Wednesday, May 04, 2005

Blogging and Online Communication

This blog is commenting on Stephen Downs’ article, “Educational Blogging.” First of all, for someone who claims to understand an online form of communication like blogging, the article was way too frikkin’ long to be on just one page. If I weren’t reading it for a class, I would not have read it all the way through. Just looking at the scroll bar on the right hand side of the page was discouraging – at one point I noticed I had been reading for 10 minutes and wasn’t even a quarter of the way down. If I were him, I would have broken it up into several shorter pages, with better differentiation between the different aspects of blogs he was addressing rather than just including all of his huge amounts of information in one page and no format.

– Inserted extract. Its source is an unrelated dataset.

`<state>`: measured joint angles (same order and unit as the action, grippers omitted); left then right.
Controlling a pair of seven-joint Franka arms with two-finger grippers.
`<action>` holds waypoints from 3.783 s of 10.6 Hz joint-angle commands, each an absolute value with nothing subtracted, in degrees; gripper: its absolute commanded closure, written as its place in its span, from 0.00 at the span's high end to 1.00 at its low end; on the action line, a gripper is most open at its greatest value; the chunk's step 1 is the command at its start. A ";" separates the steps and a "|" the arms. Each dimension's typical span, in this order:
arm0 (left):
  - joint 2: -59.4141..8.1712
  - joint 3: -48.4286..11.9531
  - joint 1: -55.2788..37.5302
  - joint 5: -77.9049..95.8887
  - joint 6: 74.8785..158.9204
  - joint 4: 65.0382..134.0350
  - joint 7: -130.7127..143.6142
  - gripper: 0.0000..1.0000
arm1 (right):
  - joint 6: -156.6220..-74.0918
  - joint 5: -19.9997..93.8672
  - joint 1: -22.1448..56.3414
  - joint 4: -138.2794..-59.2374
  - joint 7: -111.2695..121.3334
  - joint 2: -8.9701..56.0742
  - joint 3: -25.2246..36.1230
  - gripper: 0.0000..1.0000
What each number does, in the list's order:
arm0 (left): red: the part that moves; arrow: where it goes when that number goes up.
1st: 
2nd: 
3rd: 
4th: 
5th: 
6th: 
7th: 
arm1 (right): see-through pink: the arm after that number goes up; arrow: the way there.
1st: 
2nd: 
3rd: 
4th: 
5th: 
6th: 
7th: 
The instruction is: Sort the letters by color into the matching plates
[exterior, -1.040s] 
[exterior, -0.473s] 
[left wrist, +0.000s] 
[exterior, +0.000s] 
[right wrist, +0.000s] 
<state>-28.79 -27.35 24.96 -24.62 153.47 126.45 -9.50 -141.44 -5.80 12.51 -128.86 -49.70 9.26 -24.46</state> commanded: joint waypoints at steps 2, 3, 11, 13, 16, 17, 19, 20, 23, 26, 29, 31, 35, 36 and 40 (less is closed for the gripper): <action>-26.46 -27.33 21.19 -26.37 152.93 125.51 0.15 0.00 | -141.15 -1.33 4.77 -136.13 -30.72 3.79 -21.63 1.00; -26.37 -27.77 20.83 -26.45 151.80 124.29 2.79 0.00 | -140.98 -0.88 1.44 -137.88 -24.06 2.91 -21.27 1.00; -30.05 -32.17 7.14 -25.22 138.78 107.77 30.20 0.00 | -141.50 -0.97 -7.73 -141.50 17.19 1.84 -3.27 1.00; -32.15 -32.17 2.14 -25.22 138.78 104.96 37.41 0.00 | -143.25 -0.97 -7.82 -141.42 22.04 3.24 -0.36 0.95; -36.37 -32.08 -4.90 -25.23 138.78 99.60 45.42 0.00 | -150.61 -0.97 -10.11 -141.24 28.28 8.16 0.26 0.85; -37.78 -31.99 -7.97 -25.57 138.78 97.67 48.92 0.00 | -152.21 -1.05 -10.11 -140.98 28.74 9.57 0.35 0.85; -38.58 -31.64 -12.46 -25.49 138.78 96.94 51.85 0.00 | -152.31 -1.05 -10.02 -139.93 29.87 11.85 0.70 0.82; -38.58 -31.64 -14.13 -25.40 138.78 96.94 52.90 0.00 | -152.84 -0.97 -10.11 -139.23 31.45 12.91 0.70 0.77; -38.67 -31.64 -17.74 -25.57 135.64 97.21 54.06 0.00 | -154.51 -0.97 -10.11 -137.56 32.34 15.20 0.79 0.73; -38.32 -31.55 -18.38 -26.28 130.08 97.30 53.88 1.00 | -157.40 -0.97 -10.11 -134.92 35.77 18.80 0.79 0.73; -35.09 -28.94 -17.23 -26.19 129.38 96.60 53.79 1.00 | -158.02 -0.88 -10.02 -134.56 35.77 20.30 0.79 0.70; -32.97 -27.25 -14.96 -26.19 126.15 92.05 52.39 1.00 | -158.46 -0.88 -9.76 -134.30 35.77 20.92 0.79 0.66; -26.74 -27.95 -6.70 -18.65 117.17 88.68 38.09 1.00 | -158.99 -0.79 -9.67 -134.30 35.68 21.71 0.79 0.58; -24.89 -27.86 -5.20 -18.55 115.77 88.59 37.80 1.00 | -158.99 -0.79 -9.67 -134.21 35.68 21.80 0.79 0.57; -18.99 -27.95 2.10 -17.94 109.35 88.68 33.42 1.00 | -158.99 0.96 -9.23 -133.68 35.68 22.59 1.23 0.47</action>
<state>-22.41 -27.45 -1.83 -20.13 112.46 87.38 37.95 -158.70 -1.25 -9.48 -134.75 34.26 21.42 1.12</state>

Anyway, aside from the formatting of the page, there were some interesting points in the article. One thing I noticed was his assertion that “the definitions of blogging offered by bloggers, as opposed to those offered by external commentators, follow this theme. Blogging is something defined by format and process, not by content.” Throughout this part of the article, he seems to be saying that no matter whether you are an 15 year-old writing about your crushes at school or a 45 year-old writing about the war in Iraq, the essence of a blog is commentary. That commentary can be on your friends, someone else’s blog, political events, or just your own life.

Later, he seems to confine this statement to say that blogging is only about response to reading what you’re interested in:

"Despite obvious appearances, blogging isn’t really about writing at all; that’s just the end point of the process, the outcome that occurs more or less naturally if everything else has been done right. Blogging is about, first, reading. But more important, it is about reading what is of interest to you: your culture, your community, your ideas. And it is about engaging with the content and with the authors of what you have read—reflecting, criticizing, questioning, reacting. If a student has nothing to blog about, it is not because he or she has nothing to write about or has a boring life. It is because the student has not yet stretched out to the larger world, has not yet learned to meaningfully engage in a community."

This really narrows his earlier definition. Now he is saying blogging is about reading something and responding, creating an engaged community of bloggers. I wouldn’t necessarily agree. What about people who are just keeping online journals? Those are blogs, too, even if they are responding to nothing but the author’s own life. You don’t have to read blogs to write blogs. You don’t have to read anything to write blogs. I think that blogs can be just as much about writing and expressing as they can be about commenting. Most of these articles that we’ve read which have attempted to define blogs just seem to narrow down the possibilities – blogs can be any number of things and it seems like the more people try to put their finger on the “essence” of blogging, the more they sound like they’re spewing a lot of bs.